**To do:** Your answer should repeat every line of the records below in which the word "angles" appears.
:: Data under study ::
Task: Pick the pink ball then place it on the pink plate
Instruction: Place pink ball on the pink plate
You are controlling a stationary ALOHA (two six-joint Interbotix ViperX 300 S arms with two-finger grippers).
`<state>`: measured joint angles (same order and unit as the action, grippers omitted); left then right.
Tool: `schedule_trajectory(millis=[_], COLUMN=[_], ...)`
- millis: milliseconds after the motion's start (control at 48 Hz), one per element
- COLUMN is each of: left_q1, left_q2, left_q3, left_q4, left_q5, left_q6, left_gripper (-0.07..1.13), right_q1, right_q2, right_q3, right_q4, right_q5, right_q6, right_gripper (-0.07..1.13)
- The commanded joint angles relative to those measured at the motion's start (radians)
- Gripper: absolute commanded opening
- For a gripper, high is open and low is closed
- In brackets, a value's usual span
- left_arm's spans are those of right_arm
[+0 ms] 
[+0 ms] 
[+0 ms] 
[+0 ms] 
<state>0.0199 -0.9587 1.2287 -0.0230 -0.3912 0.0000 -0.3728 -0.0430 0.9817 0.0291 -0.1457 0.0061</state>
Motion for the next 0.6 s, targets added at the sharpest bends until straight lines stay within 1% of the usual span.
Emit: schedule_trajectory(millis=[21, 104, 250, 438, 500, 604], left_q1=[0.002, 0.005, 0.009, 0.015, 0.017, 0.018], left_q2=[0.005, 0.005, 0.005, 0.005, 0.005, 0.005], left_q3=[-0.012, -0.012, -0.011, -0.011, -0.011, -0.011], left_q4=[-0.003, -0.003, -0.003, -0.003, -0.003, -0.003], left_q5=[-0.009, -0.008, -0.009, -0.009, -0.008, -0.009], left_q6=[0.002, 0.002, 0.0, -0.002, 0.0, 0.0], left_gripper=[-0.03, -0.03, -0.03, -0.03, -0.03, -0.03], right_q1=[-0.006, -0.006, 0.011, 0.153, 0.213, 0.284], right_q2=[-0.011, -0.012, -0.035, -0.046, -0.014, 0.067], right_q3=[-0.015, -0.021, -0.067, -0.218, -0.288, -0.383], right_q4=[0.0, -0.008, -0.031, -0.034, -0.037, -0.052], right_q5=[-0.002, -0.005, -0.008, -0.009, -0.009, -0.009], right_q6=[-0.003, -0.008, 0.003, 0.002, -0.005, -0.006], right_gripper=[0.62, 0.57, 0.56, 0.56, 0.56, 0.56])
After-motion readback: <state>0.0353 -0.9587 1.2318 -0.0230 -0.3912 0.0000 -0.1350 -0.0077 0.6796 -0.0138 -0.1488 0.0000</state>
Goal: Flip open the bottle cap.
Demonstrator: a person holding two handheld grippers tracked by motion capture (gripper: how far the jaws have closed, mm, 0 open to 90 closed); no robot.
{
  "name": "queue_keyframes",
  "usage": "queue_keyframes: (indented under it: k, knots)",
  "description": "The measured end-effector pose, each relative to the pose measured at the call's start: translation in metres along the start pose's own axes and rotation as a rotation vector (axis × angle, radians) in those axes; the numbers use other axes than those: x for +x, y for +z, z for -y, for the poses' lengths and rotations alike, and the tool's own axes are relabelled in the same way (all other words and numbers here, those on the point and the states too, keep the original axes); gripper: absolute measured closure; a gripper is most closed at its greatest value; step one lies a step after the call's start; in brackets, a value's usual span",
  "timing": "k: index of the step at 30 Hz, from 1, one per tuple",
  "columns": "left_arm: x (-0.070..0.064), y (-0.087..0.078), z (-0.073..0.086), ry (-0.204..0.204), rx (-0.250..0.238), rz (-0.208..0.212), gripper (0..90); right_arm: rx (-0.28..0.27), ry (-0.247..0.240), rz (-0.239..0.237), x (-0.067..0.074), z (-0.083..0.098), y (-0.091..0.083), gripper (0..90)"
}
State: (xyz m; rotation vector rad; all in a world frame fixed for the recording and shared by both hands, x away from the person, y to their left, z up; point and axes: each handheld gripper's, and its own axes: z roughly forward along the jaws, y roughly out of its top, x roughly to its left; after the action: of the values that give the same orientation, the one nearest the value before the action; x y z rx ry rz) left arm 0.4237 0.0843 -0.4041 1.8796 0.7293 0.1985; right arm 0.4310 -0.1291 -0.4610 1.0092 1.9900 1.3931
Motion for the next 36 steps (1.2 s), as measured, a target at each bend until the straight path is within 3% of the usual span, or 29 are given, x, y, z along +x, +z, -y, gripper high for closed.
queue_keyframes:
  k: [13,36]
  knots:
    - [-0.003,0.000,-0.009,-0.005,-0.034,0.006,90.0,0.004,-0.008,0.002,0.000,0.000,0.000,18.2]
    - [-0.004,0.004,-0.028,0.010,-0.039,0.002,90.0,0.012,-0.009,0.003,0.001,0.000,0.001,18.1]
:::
**Solution to this exercise:**
`<state>`: measured joint angles (same order and unit as the action, grippers omitted); left then right.
- The commanded joint angles relative to those measured at the motion's start (radians)

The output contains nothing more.